To examine factors associated with disability following TIA and minor stroke, including poststroke complications such as stroke recurrence, major bleeding, and other adverse medical events.


The SOCRATES trial randomized patients with TIA/minor stroke (NIH Stroke Scale [NIHSS] score ≤5) within 24 hours of onset. We performed a post hoc analysis of factors associated with disability (modified Rankin Scale [mRS] score >1). TIA and minor stroke were analyzed separately. Patients with premorbid mRS >0 were excluded.

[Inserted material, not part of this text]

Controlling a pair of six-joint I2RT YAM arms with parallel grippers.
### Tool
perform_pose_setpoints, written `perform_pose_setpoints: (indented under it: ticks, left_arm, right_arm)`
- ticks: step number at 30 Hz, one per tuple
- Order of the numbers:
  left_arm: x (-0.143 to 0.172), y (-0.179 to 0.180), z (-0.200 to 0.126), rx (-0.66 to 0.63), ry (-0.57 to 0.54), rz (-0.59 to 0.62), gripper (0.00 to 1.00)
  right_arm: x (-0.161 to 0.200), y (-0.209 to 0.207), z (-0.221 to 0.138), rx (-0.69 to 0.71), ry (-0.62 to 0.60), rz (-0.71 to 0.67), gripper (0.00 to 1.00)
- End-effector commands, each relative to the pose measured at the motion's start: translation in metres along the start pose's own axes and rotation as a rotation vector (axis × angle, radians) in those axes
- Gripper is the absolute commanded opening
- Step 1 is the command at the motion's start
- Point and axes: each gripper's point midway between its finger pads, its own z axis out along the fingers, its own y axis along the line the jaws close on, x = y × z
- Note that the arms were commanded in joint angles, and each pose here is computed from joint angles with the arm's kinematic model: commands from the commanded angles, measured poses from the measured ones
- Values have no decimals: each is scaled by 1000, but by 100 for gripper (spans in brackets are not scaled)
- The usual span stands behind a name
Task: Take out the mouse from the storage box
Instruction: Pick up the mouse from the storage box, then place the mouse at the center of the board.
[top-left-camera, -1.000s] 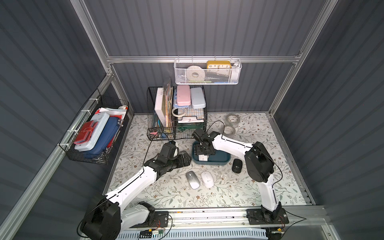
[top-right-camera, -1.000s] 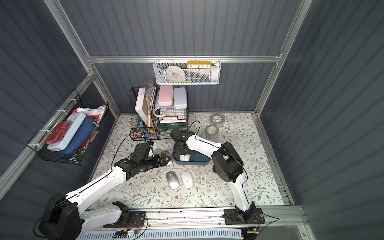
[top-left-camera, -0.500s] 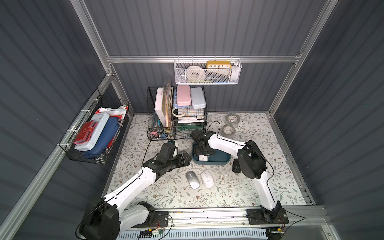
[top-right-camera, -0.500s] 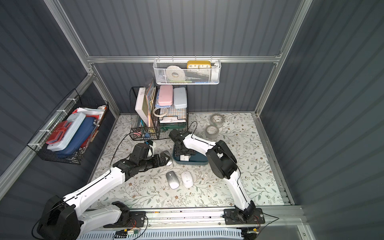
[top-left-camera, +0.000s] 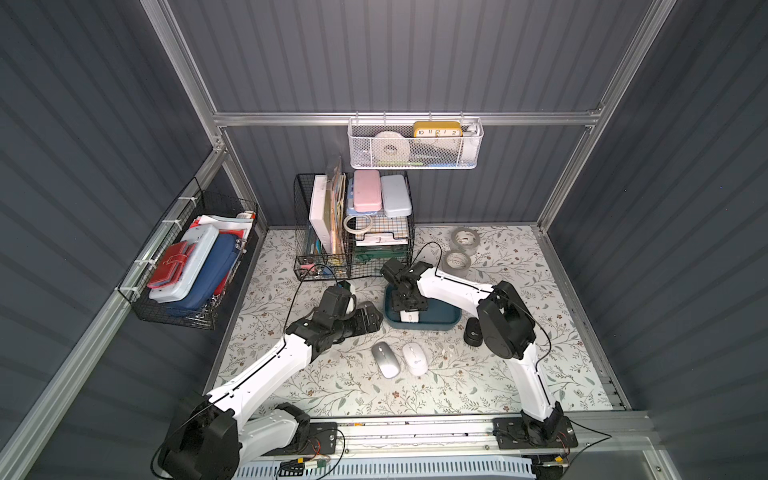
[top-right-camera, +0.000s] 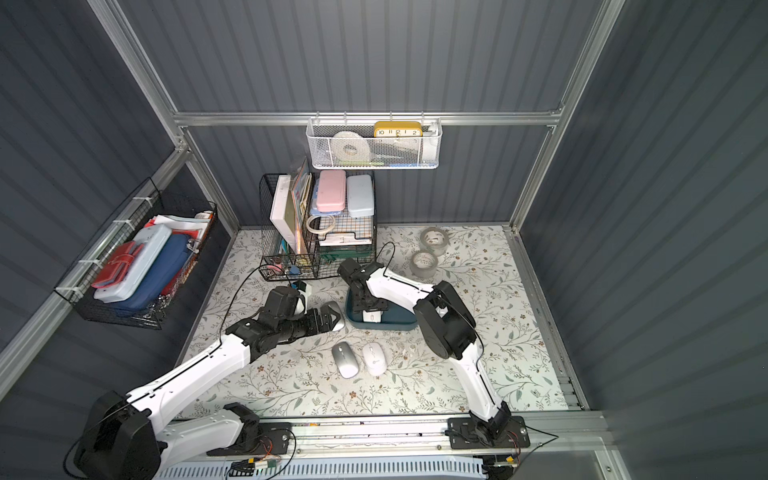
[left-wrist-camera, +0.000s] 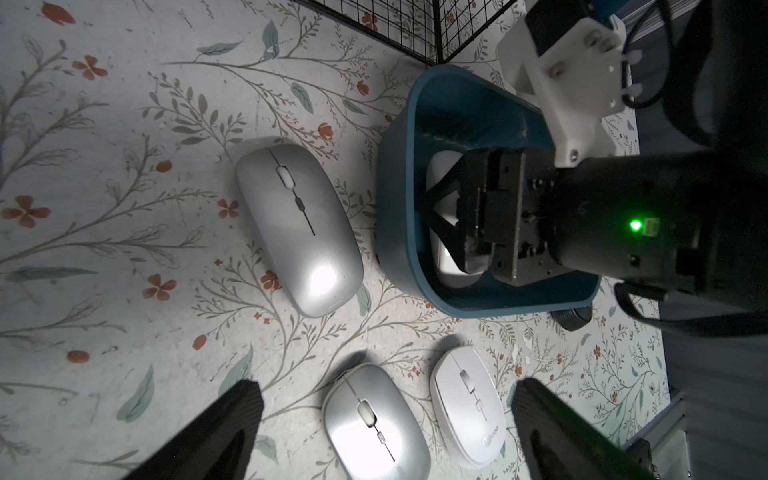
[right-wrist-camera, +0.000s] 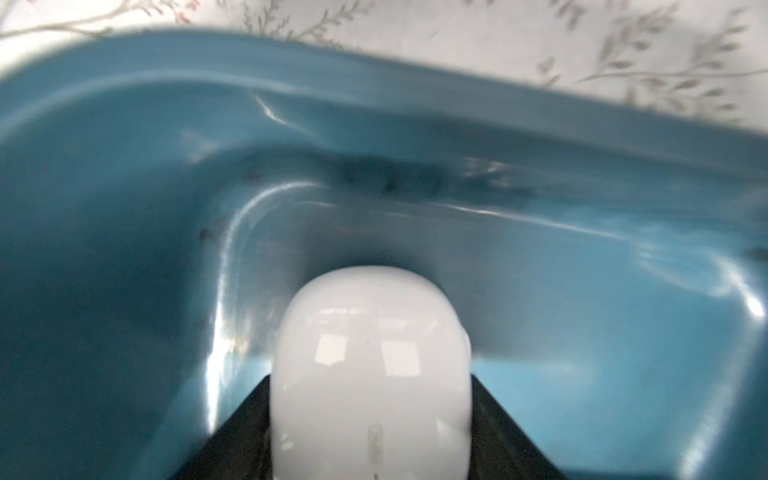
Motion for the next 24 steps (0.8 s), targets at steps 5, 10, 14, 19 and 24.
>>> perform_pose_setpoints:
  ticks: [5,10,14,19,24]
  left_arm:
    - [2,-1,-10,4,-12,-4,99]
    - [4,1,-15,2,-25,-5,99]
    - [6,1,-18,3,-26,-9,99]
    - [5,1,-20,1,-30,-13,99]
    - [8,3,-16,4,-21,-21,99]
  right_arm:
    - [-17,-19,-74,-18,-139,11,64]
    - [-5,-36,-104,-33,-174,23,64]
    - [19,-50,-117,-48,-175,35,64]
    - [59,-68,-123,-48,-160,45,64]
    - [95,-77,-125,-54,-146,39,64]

At 90 days, 687/3,663 (19%) patients with stroke were disabled; for TIA, 122/2,384 (5%) were disabled. In multivariate analyses, age, diabetes, and NIHSS were associated with disability in the stroke cohort, and age with disability in the TIA cohort. Postrandomization events (recurrent stroke, myocardial infarction, major bleeding, serious adverse events) were strongly associated with disability in both cohorts (stroke cohort: odds ratio [OR] 5.6, 95% confidence interval [CI] 4.5–6.9; TIA cohort: OR 14.8, 95% CI 9.9–22.0). Of the TIA patients who ended up disabled, 65% experienced a postrandomization event; for stroke patients who ended up disabled, 39% had a postrandomization event. Disability increased linearly with NIHSS score (p < 0.0001) and was greater in those with limb weakness (p < 0.0001).


After TIA and minor stroke, subsequent stroke and medical complications are strongly associated with disability. In addition, even within a low range of baseline scores, the NIHSS is a powerful predictor of disability in minor stroke patients, with items scoring limb weakness particularly associated with subsequent disability.